REQUIREMENT – Please restate the data word for word, in full.

RECORDED INFORMATION –

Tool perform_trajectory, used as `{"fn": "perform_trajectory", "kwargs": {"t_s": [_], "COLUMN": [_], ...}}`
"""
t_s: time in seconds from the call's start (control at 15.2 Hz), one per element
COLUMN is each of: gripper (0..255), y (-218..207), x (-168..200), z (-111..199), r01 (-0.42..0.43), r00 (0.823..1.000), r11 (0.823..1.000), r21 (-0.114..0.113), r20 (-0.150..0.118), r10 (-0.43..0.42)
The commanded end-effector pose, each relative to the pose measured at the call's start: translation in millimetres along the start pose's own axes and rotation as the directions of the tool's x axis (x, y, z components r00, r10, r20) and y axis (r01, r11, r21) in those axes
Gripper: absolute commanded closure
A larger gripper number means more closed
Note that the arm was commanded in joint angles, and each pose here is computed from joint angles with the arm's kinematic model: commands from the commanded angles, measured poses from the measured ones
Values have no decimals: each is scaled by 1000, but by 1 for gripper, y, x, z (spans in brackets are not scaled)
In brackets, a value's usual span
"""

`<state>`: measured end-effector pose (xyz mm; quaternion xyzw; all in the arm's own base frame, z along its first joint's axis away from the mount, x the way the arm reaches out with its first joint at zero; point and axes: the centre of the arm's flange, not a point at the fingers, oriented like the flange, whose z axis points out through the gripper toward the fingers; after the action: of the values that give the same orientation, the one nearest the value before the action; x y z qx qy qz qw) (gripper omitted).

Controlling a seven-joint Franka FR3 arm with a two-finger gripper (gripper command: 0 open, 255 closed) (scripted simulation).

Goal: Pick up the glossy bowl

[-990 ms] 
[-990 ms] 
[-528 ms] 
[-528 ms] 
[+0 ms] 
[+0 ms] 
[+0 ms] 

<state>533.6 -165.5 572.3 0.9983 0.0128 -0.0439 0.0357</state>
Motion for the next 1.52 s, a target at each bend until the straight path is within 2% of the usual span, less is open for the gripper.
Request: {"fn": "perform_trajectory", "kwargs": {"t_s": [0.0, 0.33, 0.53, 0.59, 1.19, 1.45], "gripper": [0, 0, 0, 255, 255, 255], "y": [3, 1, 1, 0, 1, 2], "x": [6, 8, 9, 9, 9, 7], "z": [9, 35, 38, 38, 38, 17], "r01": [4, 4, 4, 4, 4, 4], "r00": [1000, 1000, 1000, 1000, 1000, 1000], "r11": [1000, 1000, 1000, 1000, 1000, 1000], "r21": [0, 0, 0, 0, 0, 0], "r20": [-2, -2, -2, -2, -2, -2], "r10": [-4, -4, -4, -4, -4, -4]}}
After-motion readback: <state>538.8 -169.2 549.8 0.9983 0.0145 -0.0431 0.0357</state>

OUTPUT FOR THIS TASK –
Tool perform_trajectory, used as `{"fn": "perform_trajectory", "kwargs": {"t_s": [_], "COLUMN": [_], ...}}`
"""
t_s: time in seconds from the call's start (control at 15.2 Hz), one per element
COLUMN is each of: gripper (0..255), y (-218..207), x (-168..200), z (-111..199), r01 (-0.42..0.43), r00 (0.823..1.000), r11 (0.823..1.000), r21 (-0.114..0.113), r20 (-0.150..0.118), r10 (-0.43..0.42)
The commanded end-effector pose, each relative to the pose measured at the call's start: translation in millimetres along the start pose's own axes and rotation as the directions of the tool's x axis (x, y, z components r00, r10, r20) and y axis (r01, r11, r21) in those axes
Gripper: absolute commanded closure
A larger gripper number means more closed
Note that the arm was commanded in joint angles, and each pose here is computed from joint angles with the arm's kinematic model: commands from the commanded angles, measured poses from the measured ones
Values have no decimals: each is scaled by 1000, but by 1 for gripper, y, x, z (spans in brackets are not scaled)
In brackets, a value's usual span
"""

`<state>`: measured end-effector pose (xyz mm; quaternion xyzw; all in the arm's own base frame, z along its first joint's axis away from the mount, x the way the arm reaches out with its first joint at zero; point and axes: the centre of the arm's flange, not a point at the fingers, oriented like the flange, whose z axis points out through the gripper toward the fingers; after the action: of the values that give the same orientation, the one nearest the value before the action; x y z qx qy qz qw) (gripper omitted).

Controlling a seven-joint Franka FR3 arm with a two-finger gripper (gripper command: 0 open, 255 closed) (scripted simulation).

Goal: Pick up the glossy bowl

[-990 ms] 
[-990 ms] 
[-528 ms] 
[-528 ms] 
[+0 ms] 
[+0 ms] 
[+0 ms] 

<state>533.6 -165.5 572.3 0.9983 0.0128 -0.0439 0.0357</state>
Motion for the next 1.52 s, a target at each bend until the straight path is within 2% of the usual span, less is open for the gripper.
Request: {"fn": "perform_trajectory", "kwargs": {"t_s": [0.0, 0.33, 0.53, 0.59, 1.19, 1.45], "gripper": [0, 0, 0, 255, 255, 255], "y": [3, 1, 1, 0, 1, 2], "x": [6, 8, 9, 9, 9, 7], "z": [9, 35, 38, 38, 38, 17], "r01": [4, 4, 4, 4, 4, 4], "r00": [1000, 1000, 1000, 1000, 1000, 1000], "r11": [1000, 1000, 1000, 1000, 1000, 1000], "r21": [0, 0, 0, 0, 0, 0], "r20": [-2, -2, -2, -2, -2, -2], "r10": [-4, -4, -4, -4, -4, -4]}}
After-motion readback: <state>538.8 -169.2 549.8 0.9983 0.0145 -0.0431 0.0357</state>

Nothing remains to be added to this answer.